Raw data: Begin
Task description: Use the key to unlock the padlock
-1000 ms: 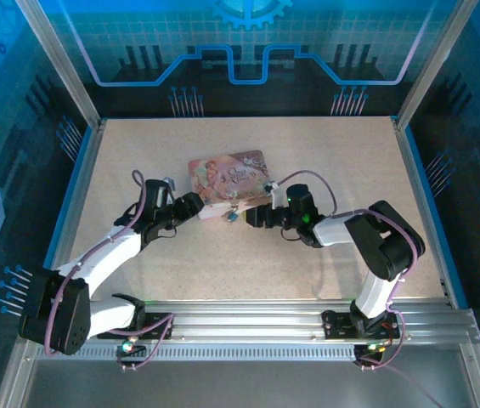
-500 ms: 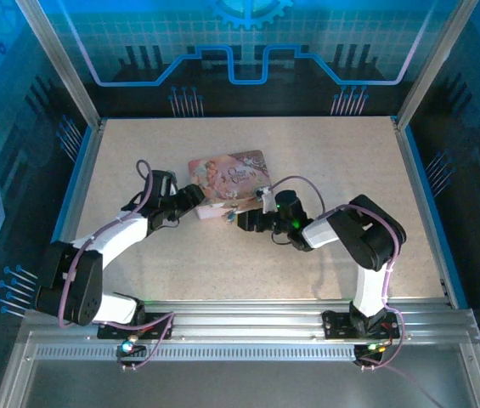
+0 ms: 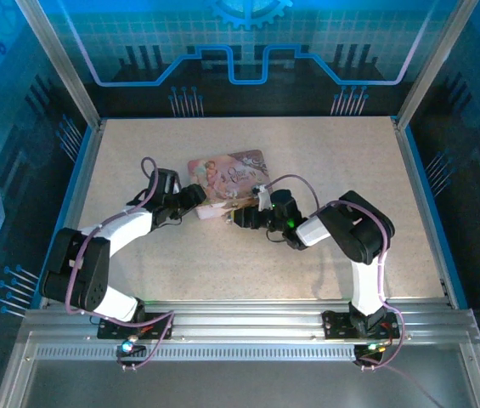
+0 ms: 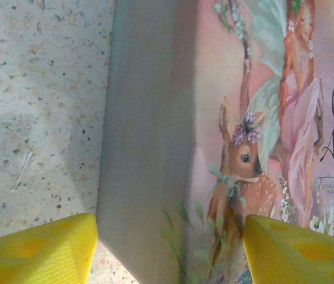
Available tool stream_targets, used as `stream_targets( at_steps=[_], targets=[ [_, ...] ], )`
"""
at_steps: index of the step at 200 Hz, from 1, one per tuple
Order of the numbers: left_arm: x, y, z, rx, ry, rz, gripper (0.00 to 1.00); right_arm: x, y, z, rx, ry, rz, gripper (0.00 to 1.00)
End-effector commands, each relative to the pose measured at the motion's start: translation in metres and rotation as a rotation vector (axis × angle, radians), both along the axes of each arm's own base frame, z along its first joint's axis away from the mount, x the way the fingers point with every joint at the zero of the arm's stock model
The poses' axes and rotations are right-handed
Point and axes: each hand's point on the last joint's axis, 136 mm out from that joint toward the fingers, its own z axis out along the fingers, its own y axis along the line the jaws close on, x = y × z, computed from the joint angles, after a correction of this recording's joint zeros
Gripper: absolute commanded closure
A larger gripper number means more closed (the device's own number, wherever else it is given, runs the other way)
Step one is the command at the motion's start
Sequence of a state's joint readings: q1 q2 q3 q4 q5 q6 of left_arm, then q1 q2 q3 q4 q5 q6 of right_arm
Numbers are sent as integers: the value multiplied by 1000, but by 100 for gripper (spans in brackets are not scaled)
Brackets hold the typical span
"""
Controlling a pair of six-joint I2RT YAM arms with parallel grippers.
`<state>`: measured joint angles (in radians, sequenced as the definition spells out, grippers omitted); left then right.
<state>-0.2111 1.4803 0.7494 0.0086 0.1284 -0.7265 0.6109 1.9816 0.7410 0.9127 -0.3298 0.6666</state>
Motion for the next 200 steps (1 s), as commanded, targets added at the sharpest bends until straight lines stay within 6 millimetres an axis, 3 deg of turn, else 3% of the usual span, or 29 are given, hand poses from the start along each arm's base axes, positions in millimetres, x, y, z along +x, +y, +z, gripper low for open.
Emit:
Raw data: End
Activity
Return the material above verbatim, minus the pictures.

Solution below
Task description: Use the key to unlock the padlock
-1000 ms: 
-500 ms: 
+0 ms: 
+0 ms: 
Available tool stream_targets, used as `stream_targets( at_steps=[_], targets=[ [_, ...] ], )`
"""
at_steps: index of the step at 200 Hz, from 1, one per tuple
Order of the numbers: left_arm: x, y, z, rx, ry, rz, gripper (0.00 to 1.00); right_arm: x, y, z, rx, ry, rz, gripper (0.00 to 1.00)
End-effector commands, each relative to the pose measured at the motion's start: translation in metres and rotation as a rotation vector (axis × angle, radians), both along the axes of each arm's own base frame, z along its first joint's axis away from the mount, x the way the fingers point with every joint at the zero of the arm's stock model
The poses' axes and rotations are right-handed
Point and axes: each hand's point on the last joint's axis, 136 mm out from that joint toward the fingers, its own z axis out along the fingers, its own y axis along the line the jaws close on, x = y × z, computed from the joint angles, after a correction of this recording's joint zeros
Gripper: absolute commanded closure
A larger gripper number means more closed (the device's own number, wherever else it is given, runs the other way)
Step one is the command at the motion's start
Sequence of a state's joint readings: q1 q2 q3 q4 q5 q6 of left_arm, then q1 q2 q3 q4 q5 q6 of right_arm
Numbers are sent as integers: the value multiplied by 1000, but by 100 for gripper (spans in brackets are not scaled)
Brackets hold the typical span
"""
Controlling a pair of six-joint I2RT YAM arms with parallel grippers.
`<state>`: measured joint angles (in radians, sequenced as the definition spells out, grippers omitted); left then right.
<state>-0.2111 1.4803 0.7494 0.0086 0.1284 -0.7265 0.6109 1.9816 0.7410 0.9127 -0.3298 0.6666</state>
Motion for the next 200 steps (1 s), as commanded, targets added at the sharpest bends until straight lines stay within 6 millimetres an axis, 3 deg of turn, else 3% of the usual span, or 29 are given, hand poses from the start along each arm's base axes, positions in millimetres, x, y, z along +x, +y, +z, gripper low for open.
Emit:

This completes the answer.